Task requirements: Output the full listing again without altering anything.

Information supplied:

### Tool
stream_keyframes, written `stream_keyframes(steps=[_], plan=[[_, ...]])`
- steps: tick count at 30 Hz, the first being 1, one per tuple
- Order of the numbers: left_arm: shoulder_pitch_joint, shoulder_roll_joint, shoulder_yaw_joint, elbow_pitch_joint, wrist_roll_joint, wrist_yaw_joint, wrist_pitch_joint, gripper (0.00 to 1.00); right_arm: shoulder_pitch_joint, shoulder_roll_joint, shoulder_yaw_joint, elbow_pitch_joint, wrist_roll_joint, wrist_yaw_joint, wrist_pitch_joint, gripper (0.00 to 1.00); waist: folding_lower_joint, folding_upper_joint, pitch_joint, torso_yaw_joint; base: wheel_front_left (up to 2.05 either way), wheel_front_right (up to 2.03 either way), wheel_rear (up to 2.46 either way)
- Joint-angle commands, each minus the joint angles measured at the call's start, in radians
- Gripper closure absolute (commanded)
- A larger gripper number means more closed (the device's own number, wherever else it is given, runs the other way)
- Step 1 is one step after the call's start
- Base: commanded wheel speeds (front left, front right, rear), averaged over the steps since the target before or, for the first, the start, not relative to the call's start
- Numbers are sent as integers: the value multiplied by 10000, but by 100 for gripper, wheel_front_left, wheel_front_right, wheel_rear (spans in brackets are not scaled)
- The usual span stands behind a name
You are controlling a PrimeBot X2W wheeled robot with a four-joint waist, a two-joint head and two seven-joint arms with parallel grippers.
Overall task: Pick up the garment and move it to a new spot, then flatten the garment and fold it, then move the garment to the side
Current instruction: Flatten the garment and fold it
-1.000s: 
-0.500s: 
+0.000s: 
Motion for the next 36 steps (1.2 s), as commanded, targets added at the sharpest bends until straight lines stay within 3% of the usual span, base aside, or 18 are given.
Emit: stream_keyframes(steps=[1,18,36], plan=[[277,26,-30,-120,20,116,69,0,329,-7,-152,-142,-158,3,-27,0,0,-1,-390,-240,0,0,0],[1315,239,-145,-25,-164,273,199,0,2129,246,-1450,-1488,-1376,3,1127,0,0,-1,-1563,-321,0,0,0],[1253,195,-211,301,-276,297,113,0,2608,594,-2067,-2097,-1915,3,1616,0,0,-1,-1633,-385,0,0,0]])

Written reply:
### Tool
stream_keyframes, written `stream_keyframes(steps=[_], plan=[[_, ...]])`
- steps: tick count at 30 Hz, the first being 1, one per tuple
- Order of the numbers: left_arm: shoulder_pitch_joint, shoulder_roll_joint, shoulder_yaw_joint, elbow_pitch_joint, wrist_roll_joint, wrist_yaw_joint, wrist_pitch_joint, gripper (0.00 to 1.00); right_arm: shoulder_pitch_joint, shoulder_roll_joint, shoulder_yaw_joint, elbow_pitch_joint, wrist_roll_joint, wrist_yaw_joint, wrist_pitch_joint, gripper (0.00 to 1.00); waist: folding_lower_joint, folding_upper_joint, pitch_joint, torso_yaw_joint; base: wheel_front_left (up to 2.05 either way), wheel_front_right (up to 2.03 either way), wheel_rear (up to 2.46 either way)
- Joint-angle commands, each minus the joint angles measured at the call's start, in radians
- Gripper closure absolute (commanded)
- A larger gripper number means more closed (the device's own number, wherever else it is given, runs the other way)
- Step 1 is one step after the call's start
- Base: commanded wheel speeds (front left, front right, rear), averaged over the steps since the target before or, for the first, the start, not relative to the call's start
- Numbers are sent as integers: the value multiplied by 10000, but by 100 for gripper, wheel_front_left, wheel_front_right, wheel_rear (spans in brackets are not scaled)
- The usual span stands behind a name
You are controlling a PrimeBot X2W wheeled robot with a four-joint waist, a two-joint head and two seven-joint arms with parallel grippers.
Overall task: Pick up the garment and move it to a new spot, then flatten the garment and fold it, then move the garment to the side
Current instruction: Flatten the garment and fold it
-1.000s: 
-0.500s: 
+0.000s: 
Motion for the next 36 steps (1.2 s), as commanded, targets added at the sharpest bends until straight lines stay within 3% of the usual span, base aside, or 18 are given.
Emit: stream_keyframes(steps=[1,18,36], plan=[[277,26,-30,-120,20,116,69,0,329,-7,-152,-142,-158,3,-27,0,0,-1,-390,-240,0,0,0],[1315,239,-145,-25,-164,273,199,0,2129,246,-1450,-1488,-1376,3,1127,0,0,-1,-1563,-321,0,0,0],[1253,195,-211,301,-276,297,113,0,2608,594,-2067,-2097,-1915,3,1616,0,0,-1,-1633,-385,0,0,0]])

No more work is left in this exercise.